The total chlorophyll content showed an increasing value throughout the entire cycle of rice growth in all treatments except for basalt and the control, which showed a fluctuation between 75 and 99 DAT and a significant decrease at 71 DAT, respectively. At 71 DAT, certain treatments (control, NPK, and basalt) reached the maximum chlorophyll content and the readings started to decline. The other three treatments (GML, biochar, and compost) reached their maximum chlorophyll content at 85 DAT before becoming constant (Figure 1d). During the last data collection, the chlorophyll content in compost, biochar, and GML treatments showed significantly higher readings compared to the other treatments.

3.2. Physiological Response

The photosynthetic rate, stomatal conductance, and transpiration rate of plant between flowering and maturing stage showed differences between the different treatments. The photosynthetic rate of MR253 showed a significant difference between flowering and maturing stages. At the flowering stage, there was no significant difference in the photosynthetic rate amongst treatments. Meanwhile, at the maturing stage, a significantly higher photosynthetic rate was observed in compost (36 µmol m−2 s−1) compared to the other treatments. Overall, the photosynthetic rates of treatments were significantly higher compared to the control at both stages (Figure 2a).
In general, stomatal conductance and transpiration rate at both stages showed a similar trend of treatment response. At the flowering stage, there were no significant differences between treatments observed in the stomatal conductance and transpiration rate. Meanwhile, at the maturing stage, the GML plants lost the greatest amount of water through significantly high transpiration and stomatal conductance, followed by biochar and basalt (Figure 2b,c). The results indicate that at both stages, a significantly higher water use efficiency (WUE) was found in the compost treatment group while the lowest reading was recorded for the control. WUE was a response between the photosynthetic and transpiration rates, where a high WUE was indicated by a high photosynthetic and a low transpiration rate (Figure 2d).
There was a weak positive correlation (r2 = 0.17) between the photosynthetic rate and stomatal conductance (Figure 3a), implying that non-stomatal regulation might contribute to the higher photosynthetic rate. A similar trend was observed in the correlation between the stomatal conductance and transpiration rate (Figure 3b), in which both parameters were directly related (r2 = 0.98).
The results also showed that the photosynthetic rate, stomatal conductance, and transpiration rate are positively correlated with each other (Table 1). Water use efficiency was only significantly correlated with stomatal conductance and transpiration rate when the stomata open, transpiration occurs, and water is released to the atmosphere.

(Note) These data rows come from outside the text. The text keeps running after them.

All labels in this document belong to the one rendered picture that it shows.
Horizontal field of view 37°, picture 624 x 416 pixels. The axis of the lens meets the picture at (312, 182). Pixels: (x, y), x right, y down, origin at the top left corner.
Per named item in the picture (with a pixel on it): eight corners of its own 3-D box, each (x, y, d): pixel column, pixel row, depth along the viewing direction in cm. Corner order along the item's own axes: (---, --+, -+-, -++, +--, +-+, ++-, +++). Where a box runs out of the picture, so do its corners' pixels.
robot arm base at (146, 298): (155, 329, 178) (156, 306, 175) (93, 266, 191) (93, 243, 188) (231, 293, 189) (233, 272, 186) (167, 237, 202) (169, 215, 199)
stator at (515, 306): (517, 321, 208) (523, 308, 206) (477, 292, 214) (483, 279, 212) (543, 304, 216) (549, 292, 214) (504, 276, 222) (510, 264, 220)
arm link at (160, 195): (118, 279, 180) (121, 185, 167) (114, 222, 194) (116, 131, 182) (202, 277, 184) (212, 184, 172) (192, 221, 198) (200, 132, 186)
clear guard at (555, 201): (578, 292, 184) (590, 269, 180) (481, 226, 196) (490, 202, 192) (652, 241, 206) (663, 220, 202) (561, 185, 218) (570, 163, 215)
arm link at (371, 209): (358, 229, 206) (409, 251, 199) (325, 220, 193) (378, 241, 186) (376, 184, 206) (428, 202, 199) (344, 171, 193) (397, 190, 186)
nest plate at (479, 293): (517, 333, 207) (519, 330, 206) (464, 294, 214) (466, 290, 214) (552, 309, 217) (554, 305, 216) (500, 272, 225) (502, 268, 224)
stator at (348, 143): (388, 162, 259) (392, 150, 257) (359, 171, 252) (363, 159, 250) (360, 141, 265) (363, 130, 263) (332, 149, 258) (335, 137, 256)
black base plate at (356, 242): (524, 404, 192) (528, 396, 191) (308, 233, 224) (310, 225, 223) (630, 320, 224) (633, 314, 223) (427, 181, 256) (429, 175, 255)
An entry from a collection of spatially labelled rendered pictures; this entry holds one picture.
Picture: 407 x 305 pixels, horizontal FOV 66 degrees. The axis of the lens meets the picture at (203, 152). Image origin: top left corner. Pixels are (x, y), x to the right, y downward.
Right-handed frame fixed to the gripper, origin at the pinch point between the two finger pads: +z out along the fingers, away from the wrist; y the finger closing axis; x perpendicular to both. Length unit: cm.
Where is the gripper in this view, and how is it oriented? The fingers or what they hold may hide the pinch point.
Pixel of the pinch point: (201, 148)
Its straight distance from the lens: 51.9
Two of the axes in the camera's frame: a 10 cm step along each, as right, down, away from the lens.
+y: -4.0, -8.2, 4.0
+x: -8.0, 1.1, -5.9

3.3. Effect of Soil Amendments on Rice Growth

The application of soil amendments positively affected the growth of rice. From Table 2, GML treatment showed the highest reading in plant height and root length (104.75 and 21.00 cm), while compost treatment gave the highest in number of tillers plant−1 (8), number of panicles plant−1 (8), and size of panicles (22.19 cm). Apart from number of tillers, the growth in plant height, root length, number of panicles, and size of panicles significantly improved with the addition of fertilizer and soil amendments compared to the control.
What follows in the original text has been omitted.